**TASK TO COMPLETE:** All lines up to and including the one that contains "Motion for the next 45" are to be transcribed exactly, starting from the first line of the records.

[EXERCISE DATA Boundary: Start]

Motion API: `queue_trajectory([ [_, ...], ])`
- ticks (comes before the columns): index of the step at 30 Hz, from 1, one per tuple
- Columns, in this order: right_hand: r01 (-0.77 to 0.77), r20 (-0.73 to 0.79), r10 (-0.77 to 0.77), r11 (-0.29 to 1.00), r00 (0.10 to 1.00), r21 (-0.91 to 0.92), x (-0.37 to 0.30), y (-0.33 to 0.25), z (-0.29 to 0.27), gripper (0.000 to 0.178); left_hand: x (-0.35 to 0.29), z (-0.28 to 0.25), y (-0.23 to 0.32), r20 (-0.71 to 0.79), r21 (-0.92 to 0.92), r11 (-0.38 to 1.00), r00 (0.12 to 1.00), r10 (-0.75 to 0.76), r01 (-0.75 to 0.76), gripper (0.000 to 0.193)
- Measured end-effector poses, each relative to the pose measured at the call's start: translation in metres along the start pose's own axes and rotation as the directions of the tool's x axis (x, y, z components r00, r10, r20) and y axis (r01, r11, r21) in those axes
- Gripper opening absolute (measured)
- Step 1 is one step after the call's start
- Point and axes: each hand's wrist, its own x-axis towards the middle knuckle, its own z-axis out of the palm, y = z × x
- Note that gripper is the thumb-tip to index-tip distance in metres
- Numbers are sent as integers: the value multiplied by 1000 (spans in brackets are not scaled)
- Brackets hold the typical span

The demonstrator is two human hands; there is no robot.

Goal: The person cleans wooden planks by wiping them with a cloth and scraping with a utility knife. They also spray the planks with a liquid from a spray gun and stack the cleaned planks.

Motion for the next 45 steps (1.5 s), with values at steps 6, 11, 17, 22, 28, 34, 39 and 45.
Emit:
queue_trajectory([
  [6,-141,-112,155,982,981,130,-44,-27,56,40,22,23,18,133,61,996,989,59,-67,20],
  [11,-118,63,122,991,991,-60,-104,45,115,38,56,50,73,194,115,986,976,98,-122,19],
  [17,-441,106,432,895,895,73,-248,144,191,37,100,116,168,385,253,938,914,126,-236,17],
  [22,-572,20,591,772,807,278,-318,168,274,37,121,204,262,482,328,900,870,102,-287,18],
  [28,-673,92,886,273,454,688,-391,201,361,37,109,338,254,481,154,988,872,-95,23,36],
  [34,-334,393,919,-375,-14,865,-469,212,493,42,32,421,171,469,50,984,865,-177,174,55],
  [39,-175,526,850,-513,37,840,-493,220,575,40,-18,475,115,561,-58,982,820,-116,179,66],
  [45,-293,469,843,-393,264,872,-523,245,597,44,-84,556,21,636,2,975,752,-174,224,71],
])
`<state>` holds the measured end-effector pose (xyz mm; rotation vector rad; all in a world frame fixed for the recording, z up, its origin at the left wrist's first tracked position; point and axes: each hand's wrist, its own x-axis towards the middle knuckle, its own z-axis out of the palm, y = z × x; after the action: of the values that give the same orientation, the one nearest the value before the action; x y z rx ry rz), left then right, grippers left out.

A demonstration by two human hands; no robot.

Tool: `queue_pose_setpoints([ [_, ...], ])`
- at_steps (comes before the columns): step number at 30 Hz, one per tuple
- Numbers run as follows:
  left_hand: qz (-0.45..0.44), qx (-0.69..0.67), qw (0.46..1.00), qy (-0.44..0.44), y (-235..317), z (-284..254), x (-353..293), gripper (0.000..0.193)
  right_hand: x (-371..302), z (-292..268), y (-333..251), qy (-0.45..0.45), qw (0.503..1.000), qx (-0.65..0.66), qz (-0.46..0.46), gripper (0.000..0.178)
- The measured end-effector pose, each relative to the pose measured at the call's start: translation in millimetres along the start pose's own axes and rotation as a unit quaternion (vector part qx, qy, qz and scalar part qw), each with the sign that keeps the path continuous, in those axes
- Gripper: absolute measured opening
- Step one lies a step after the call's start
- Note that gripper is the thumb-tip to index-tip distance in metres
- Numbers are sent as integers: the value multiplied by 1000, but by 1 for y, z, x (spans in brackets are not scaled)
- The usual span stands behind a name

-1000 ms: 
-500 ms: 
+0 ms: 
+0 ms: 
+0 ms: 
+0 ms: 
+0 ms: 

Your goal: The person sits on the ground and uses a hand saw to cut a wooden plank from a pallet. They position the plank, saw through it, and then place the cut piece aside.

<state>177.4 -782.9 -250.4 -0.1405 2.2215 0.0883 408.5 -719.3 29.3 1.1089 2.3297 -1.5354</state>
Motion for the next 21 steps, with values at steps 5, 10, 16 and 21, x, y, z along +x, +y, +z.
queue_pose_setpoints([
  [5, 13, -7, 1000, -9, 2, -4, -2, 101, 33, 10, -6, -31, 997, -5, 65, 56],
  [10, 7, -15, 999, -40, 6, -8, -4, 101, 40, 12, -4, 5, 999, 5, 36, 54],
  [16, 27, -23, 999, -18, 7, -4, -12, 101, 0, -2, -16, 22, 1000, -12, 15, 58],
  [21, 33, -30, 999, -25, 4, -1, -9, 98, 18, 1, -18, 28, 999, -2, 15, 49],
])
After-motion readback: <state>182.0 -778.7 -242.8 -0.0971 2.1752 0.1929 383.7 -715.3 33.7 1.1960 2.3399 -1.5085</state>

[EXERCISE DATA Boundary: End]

**EXERCISE SOLUTION:**
Motion API: `queue_trajectory([ [_, ...], ])`
- ticks (comes before the columns): index of the step at 30 Hz, from 1, one per tuple
- Columns, in this order: right_hand: r01 (-0.77 to 0.77), r20 (-0.73 to 0.79), r10 (-0.77 to 0.77), r11 (-0.29 to 1.00), r00 (0.10 to 1.00), r21 (-0.91 to 0.92), x (-0.37 to 0.30), y (-0.33 to 0.25), z (-0.29 to 0.27), gripper (0.000 to 0.178); left_hand: x (-0.35 to 0.29), z (-0.28 to 0.25), y (-0.23 to 0.32), r20 (-0.71 to 0.79), r21 (-0.92 to 0.92), r11 (-0.38 to 1.00), r00 (0.12 to 1.00), r10 (-0.75 to 0.76), r01 (-0.75 to 0.76), gripper (0.000 to 0.193)
- Measured end-effector poses, each relative to the pose measured at the call's start: translation in metres along the start pose's own axes and rotation as the directions of the tool's x axis (x, y, z components r00, r10, r20) and y axis (r01, r11, r21) in those axes
- Gripper opening absolute (measured)
- Step 1 is one step after the call's start
- Point and axes: each hand's wrist, its own x-axis towards the middle knuckle, its own z-axis out of the palm, y = z × x
- Note that gripper is the thumb-tip to index-tip distance in metres
- Numbers are sent as integers: the value multiplied by 1000 (spans in brackets are not scaled)
- Brackets hold the typical span

The demonstrator is two human hands; there is no robot.

Goal: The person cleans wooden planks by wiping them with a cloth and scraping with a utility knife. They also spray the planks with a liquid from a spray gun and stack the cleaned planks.

Motion for the next 45 steps (1.5 s), with values at steps 6, 11, 17, 22, 28, 34, 39 and 45.

That's the answer, with nothing more to add.